*** Input records Section Begins ***

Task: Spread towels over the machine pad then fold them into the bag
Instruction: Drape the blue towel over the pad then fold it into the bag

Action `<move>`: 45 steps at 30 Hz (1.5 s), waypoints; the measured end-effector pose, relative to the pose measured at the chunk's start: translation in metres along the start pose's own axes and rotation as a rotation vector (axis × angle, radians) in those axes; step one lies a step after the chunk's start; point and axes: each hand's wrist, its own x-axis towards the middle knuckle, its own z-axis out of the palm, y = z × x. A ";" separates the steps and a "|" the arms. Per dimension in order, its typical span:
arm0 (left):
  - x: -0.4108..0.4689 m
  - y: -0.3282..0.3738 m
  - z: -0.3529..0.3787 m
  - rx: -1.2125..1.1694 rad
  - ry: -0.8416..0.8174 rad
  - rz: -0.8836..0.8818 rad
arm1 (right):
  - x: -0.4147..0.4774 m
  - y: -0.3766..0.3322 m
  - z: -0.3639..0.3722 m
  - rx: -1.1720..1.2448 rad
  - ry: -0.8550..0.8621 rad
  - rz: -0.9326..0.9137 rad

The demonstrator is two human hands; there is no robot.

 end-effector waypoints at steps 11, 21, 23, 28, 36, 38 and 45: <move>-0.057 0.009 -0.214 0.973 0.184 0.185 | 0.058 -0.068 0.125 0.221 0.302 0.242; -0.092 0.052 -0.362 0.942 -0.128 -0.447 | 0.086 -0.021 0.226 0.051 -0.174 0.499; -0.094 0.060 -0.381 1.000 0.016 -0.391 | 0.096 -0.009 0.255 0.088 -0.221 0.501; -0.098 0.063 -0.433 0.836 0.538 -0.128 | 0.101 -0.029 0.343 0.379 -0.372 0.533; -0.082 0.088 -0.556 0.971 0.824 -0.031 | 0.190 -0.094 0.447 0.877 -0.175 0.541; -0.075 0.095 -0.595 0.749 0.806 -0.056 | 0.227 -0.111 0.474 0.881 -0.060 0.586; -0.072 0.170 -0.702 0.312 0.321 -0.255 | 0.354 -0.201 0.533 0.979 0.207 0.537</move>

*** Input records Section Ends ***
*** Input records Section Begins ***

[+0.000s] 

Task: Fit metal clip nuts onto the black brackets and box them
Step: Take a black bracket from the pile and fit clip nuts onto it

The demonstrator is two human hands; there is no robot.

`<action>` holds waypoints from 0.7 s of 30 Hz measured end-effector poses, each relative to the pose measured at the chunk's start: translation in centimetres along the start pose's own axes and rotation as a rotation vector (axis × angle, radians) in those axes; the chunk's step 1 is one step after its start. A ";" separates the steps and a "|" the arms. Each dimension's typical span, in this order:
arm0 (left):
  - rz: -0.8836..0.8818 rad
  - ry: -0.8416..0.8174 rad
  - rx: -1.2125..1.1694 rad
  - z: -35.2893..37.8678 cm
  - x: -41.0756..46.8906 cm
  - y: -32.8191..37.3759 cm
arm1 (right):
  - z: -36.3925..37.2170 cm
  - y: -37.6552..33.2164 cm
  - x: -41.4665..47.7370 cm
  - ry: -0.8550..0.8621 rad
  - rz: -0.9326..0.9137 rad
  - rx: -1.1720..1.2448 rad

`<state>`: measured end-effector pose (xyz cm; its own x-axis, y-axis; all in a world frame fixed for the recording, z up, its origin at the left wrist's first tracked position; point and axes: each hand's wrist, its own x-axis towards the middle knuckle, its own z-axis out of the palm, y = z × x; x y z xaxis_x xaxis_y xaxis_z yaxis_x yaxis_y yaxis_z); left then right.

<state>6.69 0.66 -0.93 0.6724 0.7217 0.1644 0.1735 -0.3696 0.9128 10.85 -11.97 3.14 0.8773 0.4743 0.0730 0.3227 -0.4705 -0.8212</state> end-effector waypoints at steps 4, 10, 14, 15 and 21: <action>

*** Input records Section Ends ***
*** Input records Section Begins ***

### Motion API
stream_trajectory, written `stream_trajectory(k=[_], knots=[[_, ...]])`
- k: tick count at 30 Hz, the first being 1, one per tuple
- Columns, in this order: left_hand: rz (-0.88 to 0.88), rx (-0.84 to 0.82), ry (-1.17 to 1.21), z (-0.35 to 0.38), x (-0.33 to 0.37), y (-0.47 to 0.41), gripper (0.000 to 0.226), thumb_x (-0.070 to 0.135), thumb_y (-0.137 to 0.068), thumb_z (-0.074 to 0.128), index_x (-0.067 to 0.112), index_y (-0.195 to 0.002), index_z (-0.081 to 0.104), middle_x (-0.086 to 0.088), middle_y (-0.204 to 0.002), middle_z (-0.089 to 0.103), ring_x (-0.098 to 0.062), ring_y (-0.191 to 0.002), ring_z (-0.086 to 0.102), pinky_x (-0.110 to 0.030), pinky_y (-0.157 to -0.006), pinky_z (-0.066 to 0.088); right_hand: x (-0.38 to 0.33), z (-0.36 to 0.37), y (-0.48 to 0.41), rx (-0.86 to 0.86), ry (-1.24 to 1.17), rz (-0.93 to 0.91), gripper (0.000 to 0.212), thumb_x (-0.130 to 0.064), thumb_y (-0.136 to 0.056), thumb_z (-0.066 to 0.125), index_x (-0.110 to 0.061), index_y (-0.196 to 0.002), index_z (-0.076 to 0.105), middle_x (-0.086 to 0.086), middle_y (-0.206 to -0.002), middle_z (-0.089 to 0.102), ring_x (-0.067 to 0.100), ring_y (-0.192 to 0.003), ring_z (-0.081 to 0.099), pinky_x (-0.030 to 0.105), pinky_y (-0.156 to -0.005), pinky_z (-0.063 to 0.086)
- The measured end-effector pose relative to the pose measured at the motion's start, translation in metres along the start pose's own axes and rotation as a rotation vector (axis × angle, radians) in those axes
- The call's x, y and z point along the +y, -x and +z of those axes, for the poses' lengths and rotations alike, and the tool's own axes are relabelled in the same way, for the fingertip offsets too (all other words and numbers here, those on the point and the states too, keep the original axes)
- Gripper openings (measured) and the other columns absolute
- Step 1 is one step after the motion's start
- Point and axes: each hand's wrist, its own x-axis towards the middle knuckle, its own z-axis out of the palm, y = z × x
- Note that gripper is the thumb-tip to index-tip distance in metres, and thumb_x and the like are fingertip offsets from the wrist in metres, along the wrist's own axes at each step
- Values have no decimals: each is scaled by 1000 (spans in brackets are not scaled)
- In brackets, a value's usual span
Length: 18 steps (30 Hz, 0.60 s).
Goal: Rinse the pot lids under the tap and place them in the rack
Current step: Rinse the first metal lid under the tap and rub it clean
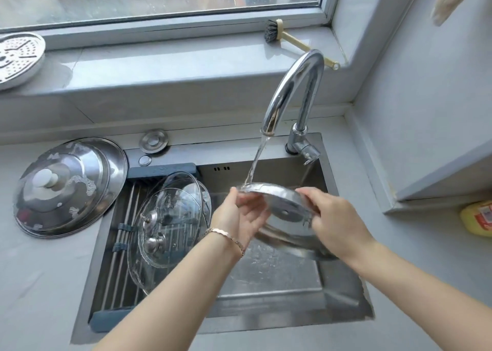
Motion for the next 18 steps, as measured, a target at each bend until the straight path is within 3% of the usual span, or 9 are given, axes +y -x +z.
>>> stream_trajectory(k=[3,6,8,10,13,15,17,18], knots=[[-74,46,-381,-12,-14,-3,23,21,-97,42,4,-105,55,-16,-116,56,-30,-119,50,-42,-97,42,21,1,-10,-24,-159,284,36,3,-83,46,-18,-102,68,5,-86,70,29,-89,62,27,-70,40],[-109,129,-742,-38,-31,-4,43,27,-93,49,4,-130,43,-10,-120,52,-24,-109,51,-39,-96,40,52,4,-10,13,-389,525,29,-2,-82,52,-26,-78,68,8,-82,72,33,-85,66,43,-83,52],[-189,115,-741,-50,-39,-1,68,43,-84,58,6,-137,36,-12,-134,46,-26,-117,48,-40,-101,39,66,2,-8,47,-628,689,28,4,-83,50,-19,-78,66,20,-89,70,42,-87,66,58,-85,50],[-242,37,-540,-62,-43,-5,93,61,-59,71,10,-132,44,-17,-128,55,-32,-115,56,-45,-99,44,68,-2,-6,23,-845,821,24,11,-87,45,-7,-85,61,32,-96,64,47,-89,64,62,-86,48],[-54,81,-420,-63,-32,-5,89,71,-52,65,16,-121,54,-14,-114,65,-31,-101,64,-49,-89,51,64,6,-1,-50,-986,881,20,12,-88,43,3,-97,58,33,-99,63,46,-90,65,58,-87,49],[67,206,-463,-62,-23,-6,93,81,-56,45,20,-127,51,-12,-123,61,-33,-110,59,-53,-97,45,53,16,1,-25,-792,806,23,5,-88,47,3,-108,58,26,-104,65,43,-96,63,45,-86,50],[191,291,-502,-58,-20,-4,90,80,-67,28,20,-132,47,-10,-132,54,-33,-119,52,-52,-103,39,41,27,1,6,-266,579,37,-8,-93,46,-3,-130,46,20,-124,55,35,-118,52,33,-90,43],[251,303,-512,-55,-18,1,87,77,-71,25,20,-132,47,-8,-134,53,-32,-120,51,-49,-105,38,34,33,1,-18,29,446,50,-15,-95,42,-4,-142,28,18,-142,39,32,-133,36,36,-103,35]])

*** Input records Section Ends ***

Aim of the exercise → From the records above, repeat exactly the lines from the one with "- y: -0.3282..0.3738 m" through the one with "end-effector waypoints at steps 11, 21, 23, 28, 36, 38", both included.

Solved problem →
  - y: -0.3282..0.3738 m
  - z: -0.3529..0.3787 m
  - rx: -1.2125..1.1694 rad
  - ry: -0.8416..0.8174 rad
  - rz: -0.8836..0.8818 rad
arm1 (right):
  - x: -0.4147..0.4774 m
  - y: -0.3766..0.3322 m
  - z: -0.3639..0.3722 m
  - rx: -1.1720..1.2448 rad
  - ry: -0.8550..0.8621 rad
  - rz: -0.9326..0.9137 rad

The demonstrator is two human hands; there is no robot.

 end-effector waypoints at steps 11, 21, 23, 28, 36, 38 and 45: <move>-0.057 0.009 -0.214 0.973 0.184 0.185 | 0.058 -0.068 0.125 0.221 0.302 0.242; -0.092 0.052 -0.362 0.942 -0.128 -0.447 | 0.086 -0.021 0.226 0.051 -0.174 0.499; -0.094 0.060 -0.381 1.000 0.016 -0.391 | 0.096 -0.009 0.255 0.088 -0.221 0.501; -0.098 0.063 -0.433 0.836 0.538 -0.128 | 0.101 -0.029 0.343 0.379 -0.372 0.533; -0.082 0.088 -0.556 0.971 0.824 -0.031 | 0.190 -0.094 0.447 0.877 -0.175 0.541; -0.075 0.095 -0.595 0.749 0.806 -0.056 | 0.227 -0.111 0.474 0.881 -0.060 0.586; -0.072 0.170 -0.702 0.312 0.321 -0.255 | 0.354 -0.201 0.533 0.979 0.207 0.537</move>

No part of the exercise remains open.